Cependant, il convient de distinguer dans la valeur même de l’acte de remerciement deux aspects importants : la politesse d’une part, et la reconnaissance (ou gratitude) d’autre part. Le remerciement en tant que pratique de politesse est un acte purement formel, sans contenu moral. Dans son Petit traité des grandes vertus, André Comte-Sponville le définit comme « ce semblant de vertu, d’où les vertus proviennent » ; et Camille Pernot dans La politesse et sa philosophie parle d’ « un art de la communication, […] un ensemble de pratiques destinées, à l’occasion des rencontres quotidiennes, à établir le contact et à faciliter les échanges entre les individus ». La reconnaissance, elle, est profonde, morale. Elle est, comme écrit encore Comte-Sponville citant Spinoza, « une joie qu’accompagne l’idée de sa cause, […] quand cette cause est la générosité de l’autre, ou son courage, ou son amour. ».
Il semble que les deux langues européennes utilisent le remerciement pour marquer la politesse et/ou la reconnaissance, sans grande considération du degré de connivence avec l’interlocuteur.

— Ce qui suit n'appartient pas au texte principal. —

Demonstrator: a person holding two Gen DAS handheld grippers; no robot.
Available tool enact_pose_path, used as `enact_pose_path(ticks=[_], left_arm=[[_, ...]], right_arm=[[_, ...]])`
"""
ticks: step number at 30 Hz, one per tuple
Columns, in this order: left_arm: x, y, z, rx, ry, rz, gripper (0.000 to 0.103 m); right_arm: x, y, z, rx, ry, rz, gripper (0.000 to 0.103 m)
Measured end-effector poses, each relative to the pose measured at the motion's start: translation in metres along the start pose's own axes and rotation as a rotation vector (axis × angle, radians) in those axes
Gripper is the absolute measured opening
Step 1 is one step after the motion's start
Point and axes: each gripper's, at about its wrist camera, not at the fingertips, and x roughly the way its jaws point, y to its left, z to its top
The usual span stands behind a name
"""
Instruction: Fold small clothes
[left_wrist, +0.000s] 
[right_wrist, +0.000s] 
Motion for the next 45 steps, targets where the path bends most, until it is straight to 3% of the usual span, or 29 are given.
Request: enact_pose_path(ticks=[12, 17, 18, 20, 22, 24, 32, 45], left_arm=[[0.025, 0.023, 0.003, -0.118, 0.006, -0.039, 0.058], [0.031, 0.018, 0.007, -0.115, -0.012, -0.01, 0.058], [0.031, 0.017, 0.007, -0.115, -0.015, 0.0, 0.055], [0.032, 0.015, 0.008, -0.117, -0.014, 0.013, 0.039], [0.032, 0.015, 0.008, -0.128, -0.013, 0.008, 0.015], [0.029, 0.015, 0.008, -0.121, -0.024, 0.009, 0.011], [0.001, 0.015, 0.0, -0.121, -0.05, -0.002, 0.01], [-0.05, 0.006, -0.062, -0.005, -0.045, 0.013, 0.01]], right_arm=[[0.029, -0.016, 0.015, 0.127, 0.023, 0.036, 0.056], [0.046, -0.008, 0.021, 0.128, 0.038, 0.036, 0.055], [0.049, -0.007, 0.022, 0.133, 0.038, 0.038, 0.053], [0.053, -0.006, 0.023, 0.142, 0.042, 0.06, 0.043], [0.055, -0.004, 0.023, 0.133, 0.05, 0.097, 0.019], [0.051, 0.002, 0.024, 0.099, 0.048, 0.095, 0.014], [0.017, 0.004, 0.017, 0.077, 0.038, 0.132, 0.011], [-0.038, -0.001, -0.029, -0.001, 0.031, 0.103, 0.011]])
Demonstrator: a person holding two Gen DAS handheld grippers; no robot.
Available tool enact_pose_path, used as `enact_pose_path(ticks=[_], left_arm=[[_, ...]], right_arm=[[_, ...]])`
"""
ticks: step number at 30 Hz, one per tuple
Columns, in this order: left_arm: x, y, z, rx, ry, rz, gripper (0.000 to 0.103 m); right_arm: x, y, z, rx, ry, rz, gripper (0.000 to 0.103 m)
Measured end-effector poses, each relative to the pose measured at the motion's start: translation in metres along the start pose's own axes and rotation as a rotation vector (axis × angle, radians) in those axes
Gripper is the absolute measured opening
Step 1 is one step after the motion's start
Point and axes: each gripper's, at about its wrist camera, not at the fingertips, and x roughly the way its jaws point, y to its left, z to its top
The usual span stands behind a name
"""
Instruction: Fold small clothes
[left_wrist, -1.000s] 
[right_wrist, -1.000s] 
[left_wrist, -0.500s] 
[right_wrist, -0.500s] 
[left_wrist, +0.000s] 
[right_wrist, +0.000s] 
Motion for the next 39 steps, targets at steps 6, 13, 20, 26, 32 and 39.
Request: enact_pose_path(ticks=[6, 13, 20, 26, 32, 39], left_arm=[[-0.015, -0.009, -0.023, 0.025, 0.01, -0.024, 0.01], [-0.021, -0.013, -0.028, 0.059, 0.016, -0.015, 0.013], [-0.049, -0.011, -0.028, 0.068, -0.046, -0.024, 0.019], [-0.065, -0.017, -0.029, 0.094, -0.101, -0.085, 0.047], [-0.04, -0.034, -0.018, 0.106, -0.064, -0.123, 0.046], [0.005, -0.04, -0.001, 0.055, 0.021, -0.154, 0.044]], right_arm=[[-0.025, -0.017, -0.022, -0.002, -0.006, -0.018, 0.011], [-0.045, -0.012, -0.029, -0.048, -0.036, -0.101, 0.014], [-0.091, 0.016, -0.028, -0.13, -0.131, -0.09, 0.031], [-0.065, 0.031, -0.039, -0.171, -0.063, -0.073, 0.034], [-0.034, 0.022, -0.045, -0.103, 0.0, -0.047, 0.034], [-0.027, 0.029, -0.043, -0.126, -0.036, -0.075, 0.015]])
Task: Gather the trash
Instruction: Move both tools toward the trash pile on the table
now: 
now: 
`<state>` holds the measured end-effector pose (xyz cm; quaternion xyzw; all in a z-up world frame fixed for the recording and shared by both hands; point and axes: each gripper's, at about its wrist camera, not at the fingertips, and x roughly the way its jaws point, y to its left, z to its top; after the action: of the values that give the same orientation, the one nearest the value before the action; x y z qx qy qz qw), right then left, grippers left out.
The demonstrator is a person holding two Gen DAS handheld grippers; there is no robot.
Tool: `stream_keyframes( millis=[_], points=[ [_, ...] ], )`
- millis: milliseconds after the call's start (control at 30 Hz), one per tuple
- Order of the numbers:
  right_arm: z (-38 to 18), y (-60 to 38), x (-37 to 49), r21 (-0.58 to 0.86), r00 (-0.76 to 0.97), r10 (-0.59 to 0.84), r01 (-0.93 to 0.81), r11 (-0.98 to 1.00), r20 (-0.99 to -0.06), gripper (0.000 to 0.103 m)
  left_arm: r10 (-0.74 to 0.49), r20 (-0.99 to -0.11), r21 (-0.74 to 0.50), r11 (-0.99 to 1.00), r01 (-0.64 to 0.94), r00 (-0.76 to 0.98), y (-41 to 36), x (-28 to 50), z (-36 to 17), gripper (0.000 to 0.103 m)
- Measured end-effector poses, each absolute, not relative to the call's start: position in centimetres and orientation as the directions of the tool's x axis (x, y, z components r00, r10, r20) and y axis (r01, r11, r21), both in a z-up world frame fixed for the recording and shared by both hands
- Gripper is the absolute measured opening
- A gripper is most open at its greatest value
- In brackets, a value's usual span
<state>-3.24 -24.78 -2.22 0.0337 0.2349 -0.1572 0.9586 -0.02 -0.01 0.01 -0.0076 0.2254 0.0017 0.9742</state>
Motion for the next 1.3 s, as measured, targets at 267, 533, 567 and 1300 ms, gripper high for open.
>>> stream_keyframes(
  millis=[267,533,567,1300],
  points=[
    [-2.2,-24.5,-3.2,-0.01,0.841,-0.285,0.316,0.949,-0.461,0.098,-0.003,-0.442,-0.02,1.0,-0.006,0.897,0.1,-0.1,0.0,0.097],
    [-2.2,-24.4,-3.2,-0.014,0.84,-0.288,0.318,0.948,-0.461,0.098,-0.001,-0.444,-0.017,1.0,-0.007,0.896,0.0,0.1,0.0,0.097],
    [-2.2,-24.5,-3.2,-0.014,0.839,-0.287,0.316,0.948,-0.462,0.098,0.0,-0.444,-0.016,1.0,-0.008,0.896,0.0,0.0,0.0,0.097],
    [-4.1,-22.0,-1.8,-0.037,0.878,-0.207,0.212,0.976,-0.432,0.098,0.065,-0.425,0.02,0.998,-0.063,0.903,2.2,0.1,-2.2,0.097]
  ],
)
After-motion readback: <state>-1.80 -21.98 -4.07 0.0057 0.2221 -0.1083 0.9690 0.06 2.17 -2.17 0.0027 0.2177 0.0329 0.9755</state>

Tandis que la langue mooré l’utilise, soit comme marqueur de reconnaissance, soit comme marqueur de politesse à l’égard de personnes non familières, laissant à la gestuelle, au regard et parfois simplement à la complicité silencieuse et pudique le soin de marquer la politesse à l’égard des personnes familières.

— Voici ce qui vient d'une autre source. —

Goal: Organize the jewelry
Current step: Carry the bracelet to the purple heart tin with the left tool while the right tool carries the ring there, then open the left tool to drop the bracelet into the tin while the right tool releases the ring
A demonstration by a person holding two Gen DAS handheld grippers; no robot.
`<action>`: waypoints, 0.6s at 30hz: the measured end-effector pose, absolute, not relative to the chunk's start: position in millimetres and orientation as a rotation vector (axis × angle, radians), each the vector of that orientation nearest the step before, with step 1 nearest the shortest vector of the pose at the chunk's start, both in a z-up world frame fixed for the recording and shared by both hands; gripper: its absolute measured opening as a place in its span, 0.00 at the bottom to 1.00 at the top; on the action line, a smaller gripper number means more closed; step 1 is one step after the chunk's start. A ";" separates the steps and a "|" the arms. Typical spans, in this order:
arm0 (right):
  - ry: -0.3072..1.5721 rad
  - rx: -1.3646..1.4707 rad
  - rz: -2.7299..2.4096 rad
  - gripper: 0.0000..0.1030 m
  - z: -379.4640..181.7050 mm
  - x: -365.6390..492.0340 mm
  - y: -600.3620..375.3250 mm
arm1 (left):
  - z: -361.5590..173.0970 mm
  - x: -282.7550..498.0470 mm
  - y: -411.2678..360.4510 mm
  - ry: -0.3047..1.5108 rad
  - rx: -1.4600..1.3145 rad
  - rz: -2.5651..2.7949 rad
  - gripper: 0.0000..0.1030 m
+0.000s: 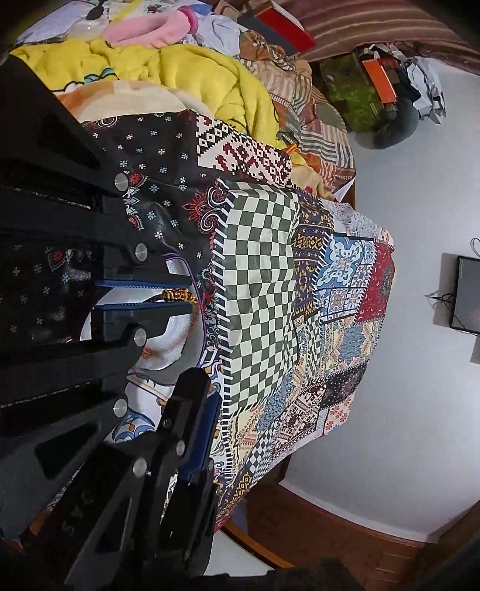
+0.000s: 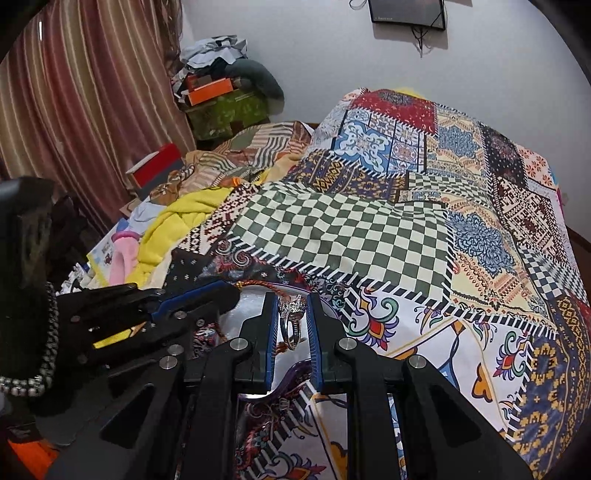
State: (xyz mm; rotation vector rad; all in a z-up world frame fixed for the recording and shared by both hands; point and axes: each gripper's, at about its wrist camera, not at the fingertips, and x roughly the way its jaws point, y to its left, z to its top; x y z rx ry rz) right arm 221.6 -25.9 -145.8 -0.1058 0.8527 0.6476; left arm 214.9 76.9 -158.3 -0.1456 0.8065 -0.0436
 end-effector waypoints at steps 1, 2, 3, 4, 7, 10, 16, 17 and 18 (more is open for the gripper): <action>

Ne pas remercier peut donc signifier implicitement chez les Mossi : « Je te considère (désormais) comme faisant partie du premier cercle de mon réseau relationnel. Sans te dire explicitement merci, tu sais bien que je ne le pense pas moins. Notre complicité est telle que nous nous comprenons sans les mots. ». Utilisée souvent pour exprimer la gratitude, l’expression courante chez les Mossi « Mam ka tar noor n pƲƲsd foom ye » (littéralement : « Je n’ai pas de bouche pour te remercier »), vise donc à rendre explicite, aux yeux des personnes qui pourraient ne pas comprendre le silence consécutif à un geste de générosité, cette forme implicite de remerciement. Car, en disant qu’on ne trouve pas de mots pour remercier, on remercie en réalité. En d’autres termes, en disant qu’on ne dit pas, on dit ce qu’on prétend ne pas dire. C’est ce qu’on appelle en stylistique une prétérition.

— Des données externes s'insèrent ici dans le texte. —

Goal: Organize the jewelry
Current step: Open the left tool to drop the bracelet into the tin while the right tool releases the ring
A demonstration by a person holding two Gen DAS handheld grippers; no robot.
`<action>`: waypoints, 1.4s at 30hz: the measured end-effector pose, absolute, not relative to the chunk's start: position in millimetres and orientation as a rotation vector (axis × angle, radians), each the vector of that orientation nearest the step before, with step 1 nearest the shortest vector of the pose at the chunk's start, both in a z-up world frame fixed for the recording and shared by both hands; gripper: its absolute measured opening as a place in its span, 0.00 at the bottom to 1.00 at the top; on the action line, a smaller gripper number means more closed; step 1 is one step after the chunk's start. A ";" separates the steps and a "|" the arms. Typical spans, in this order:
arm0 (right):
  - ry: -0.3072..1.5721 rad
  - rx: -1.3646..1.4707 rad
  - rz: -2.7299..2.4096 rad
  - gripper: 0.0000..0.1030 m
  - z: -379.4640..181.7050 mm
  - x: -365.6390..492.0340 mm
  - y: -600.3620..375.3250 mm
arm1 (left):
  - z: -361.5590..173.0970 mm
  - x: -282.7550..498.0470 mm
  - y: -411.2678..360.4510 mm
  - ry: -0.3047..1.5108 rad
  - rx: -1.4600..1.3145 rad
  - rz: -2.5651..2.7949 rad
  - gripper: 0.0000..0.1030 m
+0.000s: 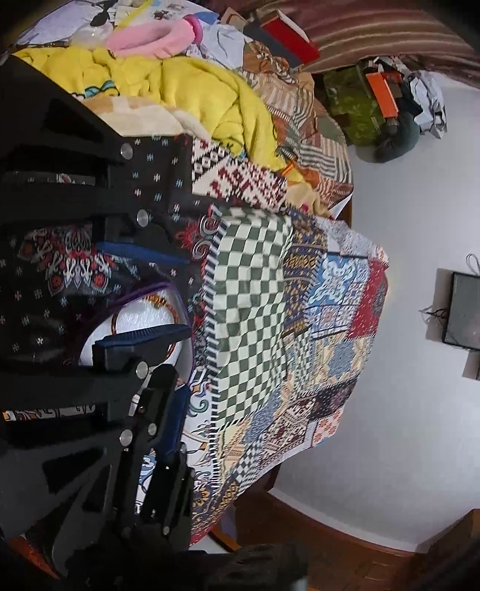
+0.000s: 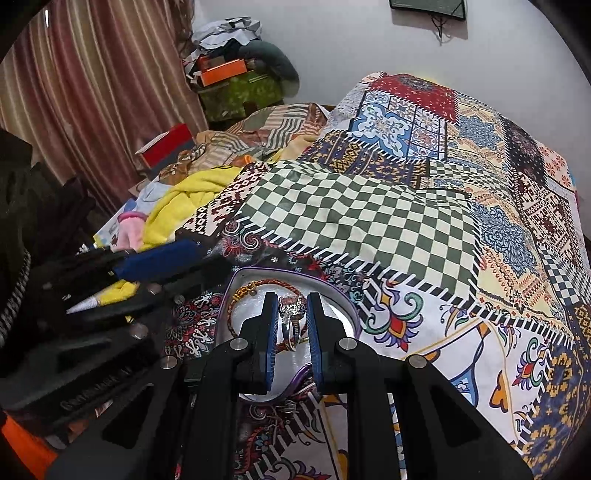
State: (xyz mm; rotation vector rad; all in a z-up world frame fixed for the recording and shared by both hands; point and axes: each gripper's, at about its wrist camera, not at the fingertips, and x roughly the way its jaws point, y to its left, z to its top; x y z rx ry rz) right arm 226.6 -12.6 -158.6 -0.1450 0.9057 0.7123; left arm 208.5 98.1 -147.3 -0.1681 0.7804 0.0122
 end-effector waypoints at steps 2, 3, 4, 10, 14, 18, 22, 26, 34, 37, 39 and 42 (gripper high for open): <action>0.914 -0.151 0.713 0.13 -158.9 226.8 -11.2 | -143.7 206.8 102.3 0.772 -0.169 0.025 0.33; 0.919 -0.148 0.713 0.14 -158.8 227.4 -11.5 | -141.8 205.8 103.8 0.768 -0.170 0.030 0.34; 0.923 -0.142 0.713 0.14 -157.7 227.8 -12.8 | -139.6 204.9 105.4 0.764 -0.171 0.035 0.35; 0.897 -0.109 0.696 0.19 -140.8 225.2 -26.7 | -126.5 197.6 105.0 0.741 -0.166 0.041 0.35; 0.856 -0.108 0.667 0.19 -123.4 218.6 -40.5 | -117.1 190.6 97.1 0.726 -0.151 0.034 0.35; 0.812 -0.101 0.625 0.19 -104.4 209.8 -61.5 | -106.4 181.1 86.5 0.709 -0.137 0.021 0.40; 0.782 -0.109 0.581 0.20 -91.9 201.2 -84.8 | -98.1 171.1 75.0 0.699 -0.117 0.007 0.44; 0.773 -0.115 0.540 0.26 -86.5 191.9 -105.9 | -93.5 162.1 62.1 0.701 -0.096 -0.013 0.45; 0.780 -0.137 0.465 0.36 -89.8 178.7 -145.6 | -103.4 151.6 37.1 0.751 -0.065 -0.057 0.51; 0.803 -0.152 0.435 0.37 -98.5 176.4 -159.7 | -113.2 149.1 31.8 0.783 -0.069 -0.069 0.51; 0.820 -0.154 0.416 0.37 -104.5 175.8 -168.8 | -121.1 148.2 29.6 0.810 -0.078 -0.074 0.51; 0.856 -0.152 0.386 0.38 -116.4 174.7 -184.4 | -134.4 147.3 25.1 0.850 -0.082 -0.081 0.51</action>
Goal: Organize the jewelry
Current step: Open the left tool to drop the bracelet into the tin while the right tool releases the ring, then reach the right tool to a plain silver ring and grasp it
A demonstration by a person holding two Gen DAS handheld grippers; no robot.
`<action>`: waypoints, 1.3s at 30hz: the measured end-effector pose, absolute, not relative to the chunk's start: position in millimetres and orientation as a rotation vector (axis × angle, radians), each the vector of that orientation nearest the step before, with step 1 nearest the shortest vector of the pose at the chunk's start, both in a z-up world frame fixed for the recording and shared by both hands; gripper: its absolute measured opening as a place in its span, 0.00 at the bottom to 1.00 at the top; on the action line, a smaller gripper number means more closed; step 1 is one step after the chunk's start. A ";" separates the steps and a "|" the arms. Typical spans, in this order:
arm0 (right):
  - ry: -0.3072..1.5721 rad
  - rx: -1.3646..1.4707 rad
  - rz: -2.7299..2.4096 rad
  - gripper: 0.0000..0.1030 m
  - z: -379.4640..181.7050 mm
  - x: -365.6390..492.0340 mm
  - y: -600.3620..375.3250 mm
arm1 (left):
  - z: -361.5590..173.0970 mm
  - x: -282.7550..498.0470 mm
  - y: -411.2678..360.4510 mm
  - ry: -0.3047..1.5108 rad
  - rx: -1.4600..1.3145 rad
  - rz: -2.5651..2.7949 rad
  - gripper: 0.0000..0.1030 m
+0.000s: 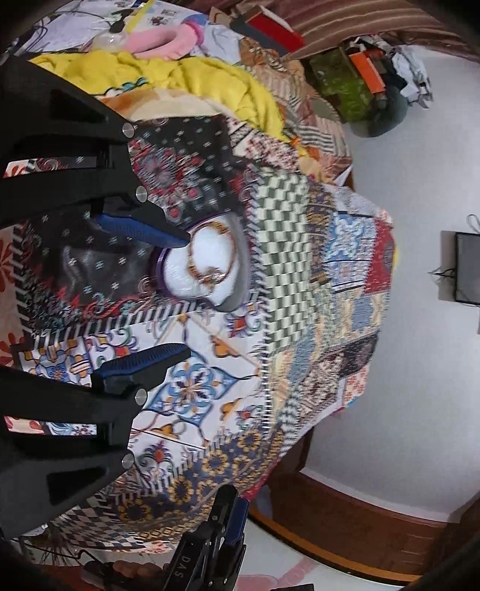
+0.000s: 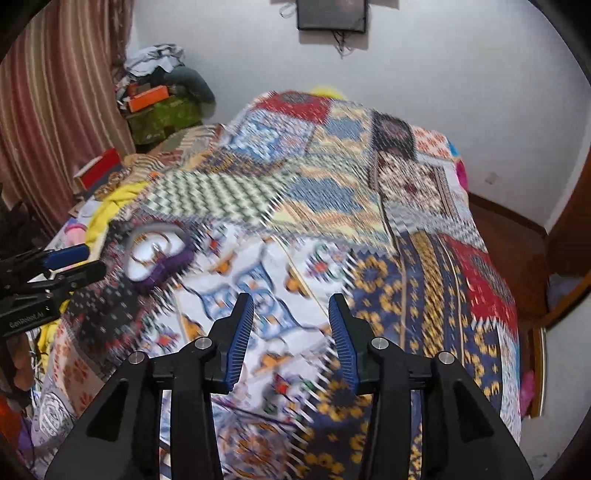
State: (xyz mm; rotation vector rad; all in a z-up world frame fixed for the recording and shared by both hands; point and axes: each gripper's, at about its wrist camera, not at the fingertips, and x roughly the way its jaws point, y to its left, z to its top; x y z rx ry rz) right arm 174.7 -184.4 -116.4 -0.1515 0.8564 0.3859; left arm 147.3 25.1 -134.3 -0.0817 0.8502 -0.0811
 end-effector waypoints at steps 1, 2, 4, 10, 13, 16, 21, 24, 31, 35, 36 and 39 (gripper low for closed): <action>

Ces observations ont une incidence sur l’apprentissage des langues étrangères qui, comme le soulignent Robert Galisson et Daniel Coste, auteurs du Dictionnaire de Didactique des Langues, « vise non seulement un nouveau code mais aussi un système d’énonciation différent de la langue maternelle ». En effet, malgré les progrès dans ce domaine, on peut regretter que la dimension civilisationnelle de l’apprentissage des langues vivantes reste encore largement dominée par l’évocation de faits ou de personnalités historiques et littéraires des pays dont on apprend la langue, alors que la vertu d’ouverture et de tolérance qu’on entend développer chez les élèves passe peut-être davantage par l’appréhension des différences comportementales.
La grande difficulté à décrire objectivement le code des comportements discursifs explique sans doute le retard. Il est vrai, en effet, que le comportement d’autrui s’éprouve plus qu’il ne se prouve, c’est-à-dire qu’il titille bien davantage les passions qu’il ne suscite la réflexion rationnelle. Il me semble néanmoins qu’il faudra passer par là pour faire jouer pleinement à la séquence civilisationnelle en cours de langue vivante son rôle qui est d’ouvrir l’esprit des élèves et de cultiver en eux la relativité.